Les banques ont, néanmoins, modifié leur activité en créant des produits financiers avec parfois une certaine opacité sur les risques encourus. C’est ainsi qu’au milieu des années 90, les banques se présentent comme toutes-puissantes dans les publicités. C’est l’époque du crédit facile.

La crise des subprimes

Mais cette image positive du crédit et des établissements qui la confère va être mise à rude épreuve avec la crise des subprimes de 2008-2009. Cette crise, faisait suite à la vente de produits financiers risqués en contrepartie de crédits à taux variable. Cela a favorisé une bulle immobilière, et endetté de nombreux particuliers. Cela a concrètement eu pour effet de faire participer les banques à de la création monétaire. Or, l’émission de monnaies est une fonction régalienne qui appartient à la souveraineté de l’État.
La perception des banques auprès du grand public a changé. Un fossé considérable s’est créé avec le grand public qui a découvert un flou dans l’activité bancaire et financière devenu bien trop complexe et opaque. Les problèmes de tarifications bancaires ont alors vu le jour. Cette crise économique a mis en lumière un dysfonctionnement des règles bancaires qui a effrayé les ménages. L’intérêt général n’était plus la préoccupation des banques.
Les banques centrales ont accouru au secours de ces banques et l’inquiétude était présente, renflouant un système financier menacé d’implosion. Les banques ont dû œuvrer dans leur communication pour développer des notions de proximité, de transparence et de sécurité. C’est toute la confiance envers les banques qui a du être reconstruite. Le scandale de l’affaire Kerviel y a fait aussi beaucoup. Un an après s’être sorti de cette affaire, la Société Générale sortait un long spot de pub télé d’une minute, signé Fred & Farid, mettant en scène une équipe de rugbyman suant dans une mêlée, un patron de PME négociant une rallonge de crédit et un couple ouvrant une lettre de leur banque avec soulagement.
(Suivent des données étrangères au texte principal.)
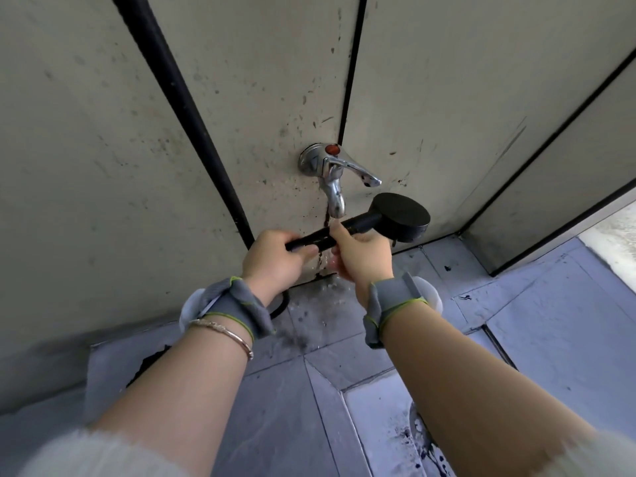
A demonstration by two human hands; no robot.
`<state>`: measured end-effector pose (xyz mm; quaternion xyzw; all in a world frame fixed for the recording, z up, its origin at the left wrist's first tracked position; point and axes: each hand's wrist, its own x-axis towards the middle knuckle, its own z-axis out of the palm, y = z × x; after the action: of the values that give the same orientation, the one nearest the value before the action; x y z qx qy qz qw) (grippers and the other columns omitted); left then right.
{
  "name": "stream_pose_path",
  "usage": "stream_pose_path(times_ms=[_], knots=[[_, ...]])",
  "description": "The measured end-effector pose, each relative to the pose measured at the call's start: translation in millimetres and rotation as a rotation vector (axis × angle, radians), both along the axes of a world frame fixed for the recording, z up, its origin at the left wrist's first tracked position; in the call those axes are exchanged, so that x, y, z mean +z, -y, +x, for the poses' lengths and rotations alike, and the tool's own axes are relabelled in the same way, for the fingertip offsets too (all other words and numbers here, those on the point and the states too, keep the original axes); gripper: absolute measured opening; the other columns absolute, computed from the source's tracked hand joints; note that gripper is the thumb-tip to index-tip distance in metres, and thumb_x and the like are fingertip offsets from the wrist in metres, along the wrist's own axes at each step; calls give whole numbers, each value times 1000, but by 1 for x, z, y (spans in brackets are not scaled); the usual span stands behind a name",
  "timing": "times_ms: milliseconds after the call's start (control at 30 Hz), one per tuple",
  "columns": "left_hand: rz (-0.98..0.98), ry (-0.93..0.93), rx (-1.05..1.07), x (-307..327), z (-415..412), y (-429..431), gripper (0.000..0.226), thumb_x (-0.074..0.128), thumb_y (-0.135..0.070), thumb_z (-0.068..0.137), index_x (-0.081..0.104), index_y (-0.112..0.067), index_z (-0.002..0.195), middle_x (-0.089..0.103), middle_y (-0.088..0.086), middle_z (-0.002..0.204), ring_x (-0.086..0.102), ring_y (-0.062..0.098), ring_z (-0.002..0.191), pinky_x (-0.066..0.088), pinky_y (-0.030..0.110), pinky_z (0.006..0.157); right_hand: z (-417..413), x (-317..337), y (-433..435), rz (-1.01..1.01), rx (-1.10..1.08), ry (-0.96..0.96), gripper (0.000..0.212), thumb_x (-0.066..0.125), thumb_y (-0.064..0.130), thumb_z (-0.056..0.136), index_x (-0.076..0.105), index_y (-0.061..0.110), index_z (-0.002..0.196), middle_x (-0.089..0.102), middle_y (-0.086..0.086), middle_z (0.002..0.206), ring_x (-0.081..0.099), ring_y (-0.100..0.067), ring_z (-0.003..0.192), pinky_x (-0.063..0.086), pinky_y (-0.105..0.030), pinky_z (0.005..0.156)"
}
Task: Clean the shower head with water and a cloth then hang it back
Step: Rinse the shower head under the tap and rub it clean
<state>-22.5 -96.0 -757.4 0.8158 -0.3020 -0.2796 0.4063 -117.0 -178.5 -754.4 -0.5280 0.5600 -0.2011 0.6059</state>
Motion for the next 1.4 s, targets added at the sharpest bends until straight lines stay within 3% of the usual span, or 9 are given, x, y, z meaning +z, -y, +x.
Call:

La banque souhaitait revaloriser son image, valoriser la proximité avec ses clients, et faire valoir son métier de base : son soutien à l’économie. Une baseline efficace avait été déployée : « Développons ensemble l’esprit d’équipe. ». Au même moment, la BNP Paribas centrait sa communication sur « les vrais gens » : vrais clients et vrais conseillers, acteurs de l’économie, qui parlent vrai en faisant appel à l’agence Publicis. On se souvient aussi du « Bon Sens », du Crédit Agricole ou encore de « LA banque à qui parler » du Crédit Mutuel.
Il y a peu encore, malgré ces efforts de communication et de transparence, les banques sont exposées à certains préjugés. Certaines sont pointées du doigt par des associations pour leur participation passive à des opérations de blanchiment, d’évasion fiscale et de corruption. La multiplicité des activités de certaines banques peut faire jaillir des conflits d’intérêts voir des délits d’initié.
Mais les choses évoluent. De nouveaux acteurs sont entrés sur scène sur les opérations de finance, permettant de rééquilibrer le rôle des banques et une distinction entre les activités de détails où la banque n’est qu’un intermédiaire classique aux activités de marché s’opérant sur les marchés financiers.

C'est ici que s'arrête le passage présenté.